Sans les « prisonniers politiques » de Sierra

« Prisonniers politiques dans l’Espagne contemporaine », disions-nous, fut le premier achat, le premier chèque, même si l’œuvre brille par son absence dans le nouveau musée. Et, selon des sources du centre, l’œuvre de Sierra continuera à être transférée au musée de Lérida, où elle est exposée depuis 2018, alors que, disent-ils, « il y a des prisonniers politiques en Espagne ». Rien de sérieux. Car si le musée nouvellement né regorge de quelque chose, ce sont des affirmations et des œuvres controversées qui ont soulevé des ampoules et balayé positions et adresses. Il y a, par exemple, la sculpture « Pas habillé pour conquérir » qui a coûté son poste à Bartomeu Marí, alors directeur du MACBA ; le franc réfrigéré Eugenio Mérino que la Fondation Francisco Franco a porté (sans succès) en justice ; et l’installation « Amen » d’Abel Azcona : 242 hosties consacrées formant le mot « Pederastia » avec lequel il ajoute des procédures judiciaires depuis 2015.

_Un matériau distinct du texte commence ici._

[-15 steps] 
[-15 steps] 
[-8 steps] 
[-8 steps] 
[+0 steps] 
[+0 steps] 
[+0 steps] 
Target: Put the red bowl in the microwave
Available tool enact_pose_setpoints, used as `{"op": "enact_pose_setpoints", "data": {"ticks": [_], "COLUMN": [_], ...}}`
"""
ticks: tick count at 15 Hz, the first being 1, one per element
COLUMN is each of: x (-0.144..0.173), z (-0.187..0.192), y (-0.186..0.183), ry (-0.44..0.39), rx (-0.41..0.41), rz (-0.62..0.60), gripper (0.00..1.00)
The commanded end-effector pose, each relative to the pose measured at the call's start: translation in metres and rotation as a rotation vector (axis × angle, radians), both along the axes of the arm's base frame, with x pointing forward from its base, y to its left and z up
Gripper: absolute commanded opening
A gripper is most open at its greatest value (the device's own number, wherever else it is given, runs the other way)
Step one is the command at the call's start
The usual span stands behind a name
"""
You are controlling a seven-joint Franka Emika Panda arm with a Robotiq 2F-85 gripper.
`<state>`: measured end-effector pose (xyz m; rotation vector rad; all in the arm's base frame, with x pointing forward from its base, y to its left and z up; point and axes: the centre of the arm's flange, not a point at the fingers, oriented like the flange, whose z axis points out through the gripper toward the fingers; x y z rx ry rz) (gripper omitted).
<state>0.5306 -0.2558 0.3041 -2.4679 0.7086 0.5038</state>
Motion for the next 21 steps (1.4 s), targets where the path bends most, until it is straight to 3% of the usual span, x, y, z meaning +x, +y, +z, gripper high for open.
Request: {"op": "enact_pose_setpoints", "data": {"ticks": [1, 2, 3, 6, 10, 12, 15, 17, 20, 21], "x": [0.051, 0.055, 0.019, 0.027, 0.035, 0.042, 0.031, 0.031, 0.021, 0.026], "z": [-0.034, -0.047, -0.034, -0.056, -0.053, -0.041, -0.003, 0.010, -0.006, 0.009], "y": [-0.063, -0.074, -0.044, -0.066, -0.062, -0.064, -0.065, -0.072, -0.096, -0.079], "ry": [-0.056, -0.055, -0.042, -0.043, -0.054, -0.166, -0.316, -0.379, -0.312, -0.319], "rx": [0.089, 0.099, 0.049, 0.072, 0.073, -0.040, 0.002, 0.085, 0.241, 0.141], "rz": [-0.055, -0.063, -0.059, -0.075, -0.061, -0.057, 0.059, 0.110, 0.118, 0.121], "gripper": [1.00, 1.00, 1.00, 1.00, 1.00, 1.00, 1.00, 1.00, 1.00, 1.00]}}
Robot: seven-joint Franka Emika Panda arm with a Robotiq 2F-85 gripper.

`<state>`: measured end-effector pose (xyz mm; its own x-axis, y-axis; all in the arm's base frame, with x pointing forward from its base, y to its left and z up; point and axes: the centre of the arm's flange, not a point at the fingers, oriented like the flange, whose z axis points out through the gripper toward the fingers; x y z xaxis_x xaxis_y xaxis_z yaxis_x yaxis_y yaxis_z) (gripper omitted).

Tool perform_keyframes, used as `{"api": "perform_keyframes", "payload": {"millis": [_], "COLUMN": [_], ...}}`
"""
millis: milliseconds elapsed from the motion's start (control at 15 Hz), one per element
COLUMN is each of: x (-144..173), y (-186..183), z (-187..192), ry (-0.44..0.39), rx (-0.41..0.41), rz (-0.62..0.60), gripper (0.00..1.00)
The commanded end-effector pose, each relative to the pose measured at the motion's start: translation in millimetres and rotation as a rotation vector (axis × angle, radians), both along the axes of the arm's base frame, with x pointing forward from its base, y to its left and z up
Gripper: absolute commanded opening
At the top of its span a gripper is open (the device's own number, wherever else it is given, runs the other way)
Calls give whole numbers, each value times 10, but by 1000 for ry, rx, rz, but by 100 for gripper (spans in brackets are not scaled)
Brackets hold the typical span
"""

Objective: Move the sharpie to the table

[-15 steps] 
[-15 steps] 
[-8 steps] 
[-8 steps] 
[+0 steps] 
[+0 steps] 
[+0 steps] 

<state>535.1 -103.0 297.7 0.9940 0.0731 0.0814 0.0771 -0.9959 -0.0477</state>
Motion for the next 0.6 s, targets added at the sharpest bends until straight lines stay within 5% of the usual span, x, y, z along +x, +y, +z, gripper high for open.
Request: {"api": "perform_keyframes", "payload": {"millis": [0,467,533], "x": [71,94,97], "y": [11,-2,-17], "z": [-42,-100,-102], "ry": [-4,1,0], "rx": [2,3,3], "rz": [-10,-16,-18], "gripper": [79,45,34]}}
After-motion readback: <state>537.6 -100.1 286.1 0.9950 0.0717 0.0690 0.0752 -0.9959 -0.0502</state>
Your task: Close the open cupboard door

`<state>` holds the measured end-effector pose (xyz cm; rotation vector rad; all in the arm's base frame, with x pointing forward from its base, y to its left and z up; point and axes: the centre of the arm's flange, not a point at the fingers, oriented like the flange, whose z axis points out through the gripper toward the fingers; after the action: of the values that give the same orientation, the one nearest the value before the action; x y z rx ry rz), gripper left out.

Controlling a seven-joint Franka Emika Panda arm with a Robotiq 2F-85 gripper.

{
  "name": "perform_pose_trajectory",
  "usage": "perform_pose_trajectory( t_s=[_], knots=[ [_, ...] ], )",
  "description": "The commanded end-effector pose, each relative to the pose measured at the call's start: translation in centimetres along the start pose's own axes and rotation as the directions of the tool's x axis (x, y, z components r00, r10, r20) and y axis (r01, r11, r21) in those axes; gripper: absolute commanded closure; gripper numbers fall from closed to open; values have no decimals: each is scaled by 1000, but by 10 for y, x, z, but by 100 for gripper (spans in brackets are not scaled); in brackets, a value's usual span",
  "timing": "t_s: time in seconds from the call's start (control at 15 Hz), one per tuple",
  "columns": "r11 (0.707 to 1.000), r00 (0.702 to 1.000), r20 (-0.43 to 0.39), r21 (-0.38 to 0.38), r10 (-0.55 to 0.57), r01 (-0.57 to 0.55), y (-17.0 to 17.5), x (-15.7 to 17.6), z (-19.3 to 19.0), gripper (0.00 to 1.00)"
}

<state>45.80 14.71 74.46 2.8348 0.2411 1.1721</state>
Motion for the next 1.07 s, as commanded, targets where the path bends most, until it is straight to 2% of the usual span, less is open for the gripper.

Le musée comprend des œuvres d’Andy Warhol et de Juan Francisco Casas

INÉS BAUCELLS

Entre portraits du Sud-Africain Zanele Muhili; une photographie de Terry O’Neil avec Raquel Welch crucifiée qui a mis plus de trente ans à voir le jour ; un autoportrait de Chuck Fermer, l’artiste a été annulé après avoir été accusé d’inconduite sexuelle ; et la reproduction controversée en fer forgé de « Arbeit Macht Frei » de Tania Bruguera ; se démarque ‘Pisse Christ’, photographie d’Andres Serrano d’un Christ immergé dans l’urine qui a une longue histoire d’attaques et de censure : en 1997, elle a été battue à coups de marteau en Australie ; en 2011, des militants catholiques l’ont attaquée avec un tournevis à Avignon ; en 2012, cela a déclenché des manifestations à New York ; et en 2015, il a été retiré d’une exposition à Lucques parce qu’il était trop provocateur.

Presque autant qu’ils l’étaient des siècles auparavant, ‘Caprices’ de Goya qui apparaissent sur l’un des murs, une critique féroce et acide de la société de l’époque que la Sainte Inquisition était sur le point de détruire. Heureusement, l’homme de Fuendetodos a été malin et a retiré les tirages de la vente au bout de deux semaines pour les donner à Charles IV.